REQUIRED ACTION> Where the records below show a line containing "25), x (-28", start copying; end with the line containing "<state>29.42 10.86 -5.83", and copy it too.

ENTRIES SHOWN>
◆ ◆ ◆ ◆ ◆ ◆ ◆

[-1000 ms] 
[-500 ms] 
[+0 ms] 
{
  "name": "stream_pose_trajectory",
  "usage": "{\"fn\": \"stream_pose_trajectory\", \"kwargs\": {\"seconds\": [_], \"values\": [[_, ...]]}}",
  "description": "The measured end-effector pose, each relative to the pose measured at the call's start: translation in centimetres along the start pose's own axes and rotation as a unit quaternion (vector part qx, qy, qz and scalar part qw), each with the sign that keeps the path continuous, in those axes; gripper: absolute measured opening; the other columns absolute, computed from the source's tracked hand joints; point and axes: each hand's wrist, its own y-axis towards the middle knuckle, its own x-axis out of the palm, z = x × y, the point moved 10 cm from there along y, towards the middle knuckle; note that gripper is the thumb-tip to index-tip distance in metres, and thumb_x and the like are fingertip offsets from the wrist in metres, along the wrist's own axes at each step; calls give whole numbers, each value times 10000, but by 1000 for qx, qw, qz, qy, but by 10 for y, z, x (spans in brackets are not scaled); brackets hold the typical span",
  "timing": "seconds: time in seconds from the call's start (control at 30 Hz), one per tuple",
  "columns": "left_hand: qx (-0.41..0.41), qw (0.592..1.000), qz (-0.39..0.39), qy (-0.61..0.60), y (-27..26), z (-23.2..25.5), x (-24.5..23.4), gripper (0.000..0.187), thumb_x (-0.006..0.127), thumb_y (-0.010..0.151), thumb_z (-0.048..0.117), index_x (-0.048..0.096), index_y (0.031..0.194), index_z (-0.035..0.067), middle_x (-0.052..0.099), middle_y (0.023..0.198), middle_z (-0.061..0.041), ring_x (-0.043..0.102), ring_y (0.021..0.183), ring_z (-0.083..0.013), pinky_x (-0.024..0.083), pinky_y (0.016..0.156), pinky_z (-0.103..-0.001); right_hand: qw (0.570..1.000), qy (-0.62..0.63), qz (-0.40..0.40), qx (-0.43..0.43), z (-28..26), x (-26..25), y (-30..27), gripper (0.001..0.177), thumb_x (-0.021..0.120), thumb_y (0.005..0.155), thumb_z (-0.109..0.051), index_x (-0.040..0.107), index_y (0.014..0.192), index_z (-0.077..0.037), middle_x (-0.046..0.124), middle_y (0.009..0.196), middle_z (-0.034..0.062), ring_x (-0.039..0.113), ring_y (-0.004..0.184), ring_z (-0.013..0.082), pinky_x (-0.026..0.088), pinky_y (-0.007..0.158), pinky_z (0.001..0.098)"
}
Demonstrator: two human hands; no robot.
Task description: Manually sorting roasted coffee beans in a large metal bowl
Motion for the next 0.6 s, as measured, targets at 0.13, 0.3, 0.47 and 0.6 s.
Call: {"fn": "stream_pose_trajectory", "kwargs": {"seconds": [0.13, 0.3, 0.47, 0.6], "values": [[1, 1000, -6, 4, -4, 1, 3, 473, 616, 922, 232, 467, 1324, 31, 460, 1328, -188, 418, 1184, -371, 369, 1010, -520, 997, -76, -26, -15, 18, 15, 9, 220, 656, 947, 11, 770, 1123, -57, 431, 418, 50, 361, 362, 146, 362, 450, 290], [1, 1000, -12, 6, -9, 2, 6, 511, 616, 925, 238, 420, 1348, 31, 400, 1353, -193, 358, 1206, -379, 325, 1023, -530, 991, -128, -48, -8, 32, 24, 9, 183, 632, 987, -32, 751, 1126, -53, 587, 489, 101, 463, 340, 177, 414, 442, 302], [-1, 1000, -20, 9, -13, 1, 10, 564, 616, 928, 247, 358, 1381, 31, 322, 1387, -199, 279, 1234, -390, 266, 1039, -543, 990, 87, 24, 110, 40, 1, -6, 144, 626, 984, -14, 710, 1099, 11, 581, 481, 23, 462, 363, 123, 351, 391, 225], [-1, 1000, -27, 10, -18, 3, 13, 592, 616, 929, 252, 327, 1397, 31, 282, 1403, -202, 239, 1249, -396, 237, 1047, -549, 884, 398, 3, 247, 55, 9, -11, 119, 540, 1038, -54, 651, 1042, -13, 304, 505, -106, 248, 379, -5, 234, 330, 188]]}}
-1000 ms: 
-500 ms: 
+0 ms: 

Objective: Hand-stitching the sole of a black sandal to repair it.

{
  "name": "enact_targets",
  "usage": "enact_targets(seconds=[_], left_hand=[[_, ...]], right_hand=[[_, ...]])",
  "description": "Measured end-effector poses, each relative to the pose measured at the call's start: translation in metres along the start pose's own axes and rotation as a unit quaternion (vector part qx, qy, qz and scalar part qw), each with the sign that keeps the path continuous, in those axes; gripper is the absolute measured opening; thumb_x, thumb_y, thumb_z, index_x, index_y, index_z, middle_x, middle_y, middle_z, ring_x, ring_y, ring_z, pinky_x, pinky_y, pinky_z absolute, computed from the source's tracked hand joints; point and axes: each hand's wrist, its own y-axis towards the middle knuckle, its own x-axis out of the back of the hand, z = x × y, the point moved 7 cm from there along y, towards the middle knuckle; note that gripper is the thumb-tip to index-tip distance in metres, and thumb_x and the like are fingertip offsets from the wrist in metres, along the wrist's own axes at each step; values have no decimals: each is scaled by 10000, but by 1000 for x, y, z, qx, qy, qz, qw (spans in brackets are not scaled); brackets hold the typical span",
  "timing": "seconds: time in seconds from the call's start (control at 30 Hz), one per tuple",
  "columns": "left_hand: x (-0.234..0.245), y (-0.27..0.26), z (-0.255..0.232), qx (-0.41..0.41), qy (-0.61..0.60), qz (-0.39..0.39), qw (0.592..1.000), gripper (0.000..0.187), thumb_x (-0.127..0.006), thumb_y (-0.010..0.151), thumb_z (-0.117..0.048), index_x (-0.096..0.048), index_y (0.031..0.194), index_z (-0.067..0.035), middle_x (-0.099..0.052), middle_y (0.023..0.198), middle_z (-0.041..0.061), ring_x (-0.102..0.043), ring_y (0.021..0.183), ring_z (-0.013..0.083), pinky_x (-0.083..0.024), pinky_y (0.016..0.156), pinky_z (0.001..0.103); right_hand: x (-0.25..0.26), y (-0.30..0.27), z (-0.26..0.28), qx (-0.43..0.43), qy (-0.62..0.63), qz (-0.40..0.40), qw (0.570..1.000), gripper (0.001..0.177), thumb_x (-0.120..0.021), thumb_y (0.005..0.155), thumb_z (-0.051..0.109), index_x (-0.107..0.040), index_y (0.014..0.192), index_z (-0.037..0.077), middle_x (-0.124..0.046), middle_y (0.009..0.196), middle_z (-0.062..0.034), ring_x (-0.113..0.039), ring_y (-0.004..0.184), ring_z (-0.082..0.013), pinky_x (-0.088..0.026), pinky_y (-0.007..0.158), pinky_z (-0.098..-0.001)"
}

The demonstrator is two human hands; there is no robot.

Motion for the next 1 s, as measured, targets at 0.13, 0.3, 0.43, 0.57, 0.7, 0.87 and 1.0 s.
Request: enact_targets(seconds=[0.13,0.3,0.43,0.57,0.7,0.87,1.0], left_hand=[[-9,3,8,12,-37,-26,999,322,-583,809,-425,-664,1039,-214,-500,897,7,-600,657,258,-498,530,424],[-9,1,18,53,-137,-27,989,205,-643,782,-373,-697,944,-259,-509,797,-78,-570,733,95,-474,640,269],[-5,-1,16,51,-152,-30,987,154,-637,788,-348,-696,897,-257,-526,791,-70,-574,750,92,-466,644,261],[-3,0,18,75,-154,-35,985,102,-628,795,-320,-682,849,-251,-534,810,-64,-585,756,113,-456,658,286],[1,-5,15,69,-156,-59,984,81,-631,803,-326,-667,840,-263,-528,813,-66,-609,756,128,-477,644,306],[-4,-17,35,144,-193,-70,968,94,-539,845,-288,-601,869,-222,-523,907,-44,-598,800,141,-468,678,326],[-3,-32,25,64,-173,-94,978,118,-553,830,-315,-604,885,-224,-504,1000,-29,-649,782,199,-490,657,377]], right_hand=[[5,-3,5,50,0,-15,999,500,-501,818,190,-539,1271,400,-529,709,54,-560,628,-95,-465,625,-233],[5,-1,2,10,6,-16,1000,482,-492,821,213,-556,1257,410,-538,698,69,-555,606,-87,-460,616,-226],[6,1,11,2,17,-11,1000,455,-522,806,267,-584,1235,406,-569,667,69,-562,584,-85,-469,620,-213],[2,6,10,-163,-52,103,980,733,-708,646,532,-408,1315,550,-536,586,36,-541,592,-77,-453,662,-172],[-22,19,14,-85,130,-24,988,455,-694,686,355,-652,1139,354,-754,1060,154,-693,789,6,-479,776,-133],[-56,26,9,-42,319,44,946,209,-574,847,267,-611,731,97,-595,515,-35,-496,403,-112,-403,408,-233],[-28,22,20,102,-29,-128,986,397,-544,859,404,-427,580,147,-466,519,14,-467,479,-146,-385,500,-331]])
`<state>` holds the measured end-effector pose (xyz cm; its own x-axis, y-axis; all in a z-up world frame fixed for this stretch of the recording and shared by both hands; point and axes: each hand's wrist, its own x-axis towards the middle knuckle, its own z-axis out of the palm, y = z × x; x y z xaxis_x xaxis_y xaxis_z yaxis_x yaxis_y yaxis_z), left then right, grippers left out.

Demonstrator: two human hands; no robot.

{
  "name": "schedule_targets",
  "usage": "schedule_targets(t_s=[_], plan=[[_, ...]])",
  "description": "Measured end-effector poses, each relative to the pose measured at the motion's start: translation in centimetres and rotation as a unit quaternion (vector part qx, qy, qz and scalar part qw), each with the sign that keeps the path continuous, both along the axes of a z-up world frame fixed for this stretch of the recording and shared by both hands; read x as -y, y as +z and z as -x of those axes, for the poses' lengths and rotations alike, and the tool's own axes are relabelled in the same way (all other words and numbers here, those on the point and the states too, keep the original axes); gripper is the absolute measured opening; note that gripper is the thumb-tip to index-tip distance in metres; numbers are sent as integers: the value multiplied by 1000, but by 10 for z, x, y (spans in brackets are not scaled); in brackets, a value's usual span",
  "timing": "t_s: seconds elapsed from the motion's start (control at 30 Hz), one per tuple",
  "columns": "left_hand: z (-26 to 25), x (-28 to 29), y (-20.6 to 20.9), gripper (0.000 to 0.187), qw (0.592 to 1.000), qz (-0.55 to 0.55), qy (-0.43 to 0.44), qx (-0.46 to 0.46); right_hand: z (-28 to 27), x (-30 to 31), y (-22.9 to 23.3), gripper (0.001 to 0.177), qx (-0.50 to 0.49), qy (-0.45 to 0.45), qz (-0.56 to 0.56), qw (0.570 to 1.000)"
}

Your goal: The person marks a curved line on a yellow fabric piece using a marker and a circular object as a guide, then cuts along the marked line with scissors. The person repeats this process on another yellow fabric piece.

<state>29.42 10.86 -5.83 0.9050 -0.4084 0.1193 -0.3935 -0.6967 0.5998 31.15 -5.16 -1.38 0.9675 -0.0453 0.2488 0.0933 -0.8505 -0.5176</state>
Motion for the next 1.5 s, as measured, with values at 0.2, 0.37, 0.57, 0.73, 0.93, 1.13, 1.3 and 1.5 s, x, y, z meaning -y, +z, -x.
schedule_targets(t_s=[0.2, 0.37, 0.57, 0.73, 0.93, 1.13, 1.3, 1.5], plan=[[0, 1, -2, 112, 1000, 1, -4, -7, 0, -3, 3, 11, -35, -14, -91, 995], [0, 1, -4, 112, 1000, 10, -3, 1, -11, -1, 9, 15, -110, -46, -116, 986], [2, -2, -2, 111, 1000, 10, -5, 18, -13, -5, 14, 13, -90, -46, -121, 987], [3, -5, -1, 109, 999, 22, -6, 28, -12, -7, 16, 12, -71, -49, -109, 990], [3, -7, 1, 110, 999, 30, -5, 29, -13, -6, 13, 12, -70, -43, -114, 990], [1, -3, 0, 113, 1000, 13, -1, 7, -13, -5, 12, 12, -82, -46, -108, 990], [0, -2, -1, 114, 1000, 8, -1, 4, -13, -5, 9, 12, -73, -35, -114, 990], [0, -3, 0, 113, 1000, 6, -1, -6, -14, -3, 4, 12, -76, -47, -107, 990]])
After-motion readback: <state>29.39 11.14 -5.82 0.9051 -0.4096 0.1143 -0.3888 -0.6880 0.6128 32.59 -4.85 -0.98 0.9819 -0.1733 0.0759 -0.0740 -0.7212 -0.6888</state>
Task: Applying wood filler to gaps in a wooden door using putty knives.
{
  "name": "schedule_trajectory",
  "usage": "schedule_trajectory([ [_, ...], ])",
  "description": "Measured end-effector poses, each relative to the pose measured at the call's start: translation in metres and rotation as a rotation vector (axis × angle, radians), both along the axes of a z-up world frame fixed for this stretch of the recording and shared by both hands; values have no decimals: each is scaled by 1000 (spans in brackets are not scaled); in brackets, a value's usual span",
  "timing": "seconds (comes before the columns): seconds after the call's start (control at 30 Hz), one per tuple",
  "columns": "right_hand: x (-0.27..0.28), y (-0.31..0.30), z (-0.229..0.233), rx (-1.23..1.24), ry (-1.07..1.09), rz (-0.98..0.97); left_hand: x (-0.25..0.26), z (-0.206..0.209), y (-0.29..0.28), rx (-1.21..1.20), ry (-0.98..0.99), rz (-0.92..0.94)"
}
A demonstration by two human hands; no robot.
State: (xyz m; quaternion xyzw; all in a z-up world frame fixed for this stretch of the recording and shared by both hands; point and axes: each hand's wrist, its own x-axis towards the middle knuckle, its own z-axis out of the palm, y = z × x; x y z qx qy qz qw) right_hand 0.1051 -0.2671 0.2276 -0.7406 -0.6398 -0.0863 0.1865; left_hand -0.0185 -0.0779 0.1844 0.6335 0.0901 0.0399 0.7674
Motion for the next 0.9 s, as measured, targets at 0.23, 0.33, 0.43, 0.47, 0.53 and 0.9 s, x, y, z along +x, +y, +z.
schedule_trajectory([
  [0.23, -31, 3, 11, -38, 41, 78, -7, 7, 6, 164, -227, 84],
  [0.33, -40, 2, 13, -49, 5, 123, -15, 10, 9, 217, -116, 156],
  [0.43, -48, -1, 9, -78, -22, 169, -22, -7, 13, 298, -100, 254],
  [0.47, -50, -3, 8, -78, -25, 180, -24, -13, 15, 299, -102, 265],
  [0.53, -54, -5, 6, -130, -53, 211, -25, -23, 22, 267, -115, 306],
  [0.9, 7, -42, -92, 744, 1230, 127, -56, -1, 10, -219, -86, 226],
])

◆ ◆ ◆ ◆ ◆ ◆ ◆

ANSWER TO THE PROBLEM>
  "columns": "left_hand: z (-26 to 25), x (-28 to 29), y (-20.6 to 20.9), gripper (0.000 to 0.187), qw (0.592 to 1.000), qz (-0.55 to 0.55), qy (-0.43 to 0.44), qx (-0.46 to 0.46); right_hand: z (-28 to 27), x (-30 to 31), y (-22.9 to 23.3), gripper (0.001 to 0.177), qx (-0.50 to 0.49), qy (-0.45 to 0.45), qz (-0.56 to 0.56), qw (0.570 to 1.000)"
}

Your goal: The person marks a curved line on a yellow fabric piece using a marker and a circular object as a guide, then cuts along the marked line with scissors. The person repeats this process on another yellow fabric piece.

<state>29.42 10.86 -5.83 0.9050 -0.4084 0.1193 -0.3935 -0.6967 0.5998 31.15 -5.16 -1.38 0.9675 -0.0453 0.2488 0.0933 -0.8505 -0.5176</state>

The work for this exercise is now done.